The sleep function, used within a sequence block, pauses execution for a specified duration, introducing time delays in action code.

Purpose: To pause the execution of a sequence block.
Syntax: sleep(duration)
- duration: Expression for the amount of time to sleep (in model time units).
sequence Block Only: sleep can only be used within a sequence block.
Relative Time: duration is relative to when sleep is encountered, not absolute time.
Stability: sleep statement should be used to ensure the stability of the algorithms

Example:

sequence {
  sleep(5)     // Pause for 5 time units
  A1 = A1 + 10  // Add 10 to compartment A1 after the delay
}

Keywords: sleep, sequence, time delay, action code

See also: sequence, Time Delays, Action Code

Statistical Distribution Functions¶

PML provides functions for calculating the PDF, CDF, log PDF, and log CDF of several common statistical distributions, often used within the LL statement.

Normal Distribution:
- lnorm(x, std): Logarithm of the PDF of a normal distribution (mean 0, standard deviation std).
- lphi(x, std): Logarithm of the CDF of a normal distribution (mean 0, standard deviation std).
- phi(x): CDF of the standard normal distribution (mean 0, standard deviation 1).
Weibull Distribution:
- dweibull(x, shape, scale): PDF.
- ldweibull(x, shape, scale): Log PDF.
- pweibull(x, shape, scale): CDF.
- lpweibull(x, shape, scale): Log CDF.
Inverse Gaussian Distribution:
- dinvgauss(t, mean, shape): PDF.
- ldinvgauss(t, mean, shape): Log PDF.
- pinvgauss(t, mean, shape): CDF.
- lpinvgauss(t, mean, shape): Log CDF.
Poisson Distribution:
- lpois(mean, n): Logarithm of the probability mass function.
- ppois(mean, n): Probability mass function.
- rpois(lambda): random number
- unifToPoisson(mean, r): convert a uniform random number between 0 and 1 to a Poisson random number
Negative Binomial Distribution:
- lnegbin_rp(r, p, y): logarithm of the probability mass function of a negative binomial, distribution parameterized by r and p
- megnin_rp(r, p): generate a random sample from a negative binomial distribution parameterized by r and p
- lnegbin(mean, beta, power, y): logarithm of the probability mass function of a negative binomial distribution parameterized by mean, beta (=log(alpha)), and power
- pnegbin(mean, beta, power, y): probability mass function of a negative binomial distribution parameterized by mean, beta (= log(alpha)), and power
- rnegbin(mean, beta, power): generate a random sample from a negative binomial distribution parameterized by mean beta (= log(alpha)), and power

Example (using lnorm in an LL statement):

LL(Obs, lnorm(Obs - Pred, ErrorSD))  // Custom log-likelihood for normal distribution

Keywords: statistical distributions, probability density function, PDF, cumulative distribution function, CDF, log-likelihood, lnorm, lphi, phi, dweibull, ldweibull, pweibull, lpweibull, dinvgauss, ldinvgauss, pinvgauss, lpinvgauss

See also: Probability Distributions, LL, Likelihood

Additional Statements and Features¶

Secondary Parameters¶

Secondary parameters are quantities calculated from primary (structural) parameters, fixed effects, and other variables. They are not directly estimated but are derived. They cannot depend directly on structural parameters.

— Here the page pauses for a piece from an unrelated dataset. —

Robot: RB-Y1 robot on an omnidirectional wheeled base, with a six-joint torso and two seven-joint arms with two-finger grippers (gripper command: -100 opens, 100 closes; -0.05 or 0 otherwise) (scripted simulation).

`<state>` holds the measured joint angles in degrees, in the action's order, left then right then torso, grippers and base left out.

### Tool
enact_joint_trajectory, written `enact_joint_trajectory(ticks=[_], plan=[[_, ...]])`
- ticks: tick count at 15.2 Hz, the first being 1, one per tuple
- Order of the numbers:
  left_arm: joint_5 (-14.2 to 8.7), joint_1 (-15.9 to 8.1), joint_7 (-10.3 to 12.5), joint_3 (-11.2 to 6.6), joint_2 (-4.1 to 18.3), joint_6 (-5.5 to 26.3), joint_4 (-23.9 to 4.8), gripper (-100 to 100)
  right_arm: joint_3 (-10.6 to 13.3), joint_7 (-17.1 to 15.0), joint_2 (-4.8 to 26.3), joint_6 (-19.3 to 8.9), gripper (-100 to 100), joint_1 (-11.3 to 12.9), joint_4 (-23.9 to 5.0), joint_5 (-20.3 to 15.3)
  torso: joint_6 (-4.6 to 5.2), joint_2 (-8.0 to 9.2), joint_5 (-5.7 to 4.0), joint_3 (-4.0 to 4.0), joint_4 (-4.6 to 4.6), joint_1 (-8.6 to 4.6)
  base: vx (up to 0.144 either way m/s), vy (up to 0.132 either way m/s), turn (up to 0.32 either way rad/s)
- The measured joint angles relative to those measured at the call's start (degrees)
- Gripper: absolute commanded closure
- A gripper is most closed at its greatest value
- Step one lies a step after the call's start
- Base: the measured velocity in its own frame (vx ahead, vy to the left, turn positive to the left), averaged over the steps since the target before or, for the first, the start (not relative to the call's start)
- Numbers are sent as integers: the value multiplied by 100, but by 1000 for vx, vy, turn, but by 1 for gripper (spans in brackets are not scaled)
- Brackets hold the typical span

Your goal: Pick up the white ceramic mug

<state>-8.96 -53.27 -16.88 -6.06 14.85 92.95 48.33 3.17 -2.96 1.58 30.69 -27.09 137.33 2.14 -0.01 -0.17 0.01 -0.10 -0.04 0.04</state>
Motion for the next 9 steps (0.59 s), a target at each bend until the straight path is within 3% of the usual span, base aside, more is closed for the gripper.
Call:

Purpose: To calculate and report derived quantities of interest (e.g., half-life, AUC, Cmax), after the main model fitting is complete. These are not part of the core model dynamics.
Syntax: secondary(parameterName = expression)
- parameterName: The name of the secondary parameter.
- expression: Defines how to calculate parameterName. Can include:
  - Fixed effects (e.g., tvV, tvCl).
  - Other secondary parameters (defined before this one).
  - Mathematical operators and functions.
  - Covariates
  - idosevar, infdosevar, infratevar variables
- Cannot Include: Structural parameters (parameters defined with stparm), random effects, or variables defined by top-level assignment. Secondary parameters are functions of fixed effects, and other derived quantities, not the individual-specific parameter values or dynamic variables.
Calculation: Calculated once after all model fitting is completed.
Multiple secondary statements: can be included.

Note

There is generally no direct equivalent to secondary parameters in standard NONMEM code. The secondary statement in PML is a convenience for post-processing and reporting, not for defining relationships within the core model. Do not translate simple assignments from NONMEM’s $PK or $DES blocks into secondary statements.

Example:

stparm(Cl = tvCl * exp(nCl))
stparm(V  = tvV * exp(nV))
fixef(tvCl = c(,5,))
fixef(tvV = c(,50,))

secondary(
  Halflife = log(2) / (tvCl / tvV)  // Calculate half-life from fixed effects
)

Keywords: secondary parameter, derived parameter, calculated parameter, secondary, fixed effects

See also: stparm, Fixed Effects

Data Mapping (Column Definitions)¶

Data mapping links columns in your input dataset to variables and contexts within your PML model. This is done outside the PML code, using a column definition file or interface.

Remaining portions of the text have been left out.